- _Problem to solve_:
Word for word, restate the lines of the listing from the one that holds "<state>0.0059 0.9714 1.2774" through the very last line, and nothing more.

····················

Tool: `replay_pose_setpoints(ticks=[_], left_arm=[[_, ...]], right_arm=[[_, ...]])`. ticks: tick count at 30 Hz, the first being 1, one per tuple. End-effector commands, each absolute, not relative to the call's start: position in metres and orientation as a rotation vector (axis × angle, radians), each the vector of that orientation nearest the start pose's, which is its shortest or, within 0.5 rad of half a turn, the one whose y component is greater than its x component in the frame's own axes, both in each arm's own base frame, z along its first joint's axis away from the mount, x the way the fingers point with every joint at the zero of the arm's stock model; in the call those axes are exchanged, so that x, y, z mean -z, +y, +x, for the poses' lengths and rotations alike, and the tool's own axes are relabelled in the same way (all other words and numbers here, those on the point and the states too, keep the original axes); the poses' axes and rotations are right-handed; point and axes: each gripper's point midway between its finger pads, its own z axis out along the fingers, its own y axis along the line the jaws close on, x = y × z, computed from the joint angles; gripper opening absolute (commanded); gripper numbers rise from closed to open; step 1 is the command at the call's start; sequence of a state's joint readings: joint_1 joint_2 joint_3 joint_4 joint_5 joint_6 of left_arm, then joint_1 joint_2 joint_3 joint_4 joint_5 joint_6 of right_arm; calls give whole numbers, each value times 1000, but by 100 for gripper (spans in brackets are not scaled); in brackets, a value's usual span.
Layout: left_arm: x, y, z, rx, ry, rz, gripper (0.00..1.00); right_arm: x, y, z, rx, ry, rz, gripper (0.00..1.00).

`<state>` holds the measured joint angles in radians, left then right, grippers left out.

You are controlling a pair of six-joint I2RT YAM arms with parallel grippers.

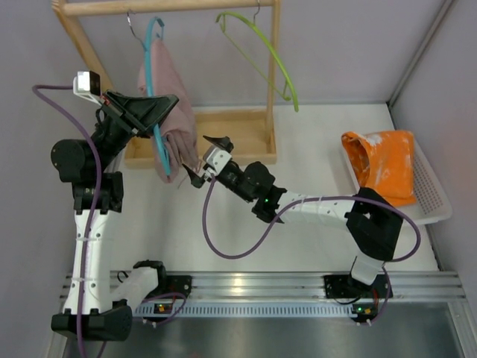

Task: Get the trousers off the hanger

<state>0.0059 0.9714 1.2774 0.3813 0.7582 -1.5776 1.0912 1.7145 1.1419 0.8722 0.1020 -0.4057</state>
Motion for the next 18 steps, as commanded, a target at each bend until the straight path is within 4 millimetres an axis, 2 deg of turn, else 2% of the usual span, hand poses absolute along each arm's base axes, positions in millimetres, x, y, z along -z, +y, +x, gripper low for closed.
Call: replay_pose_setpoints(ticks=[1, 14, 18], left_arm=[[-617, -146, 184, 1674, 1077, 41, 0], [-611, -145, 195, 1689, 1095, 5, 0], [-611, -145, 194, 1686, 1093, 9, 0]], right_arm=[[-373, 481, 265, -608, 879, -769, 99], [-388, 496, 251, -678, 826, -813, 99], [-392, 496, 257, -654, 826, -793, 100]])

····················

- _Exercise output_:
<state>0.0059 0.9714 1.2774 0.3813 0.7582 -1.5776 1.0912 1.7145 1.1419 0.8722 0.1020 -0.4057</state>
Motion for the next 18 steps, as commanded, a target at each bend until the straight path is within 4 millimetres an axis, 2 deg of turn, else 2% of the usual span, hand poses absolute along each arm's base axes, positions in millimetres, x, y, z along -z, +y, +x, gripper low for closed.
Call: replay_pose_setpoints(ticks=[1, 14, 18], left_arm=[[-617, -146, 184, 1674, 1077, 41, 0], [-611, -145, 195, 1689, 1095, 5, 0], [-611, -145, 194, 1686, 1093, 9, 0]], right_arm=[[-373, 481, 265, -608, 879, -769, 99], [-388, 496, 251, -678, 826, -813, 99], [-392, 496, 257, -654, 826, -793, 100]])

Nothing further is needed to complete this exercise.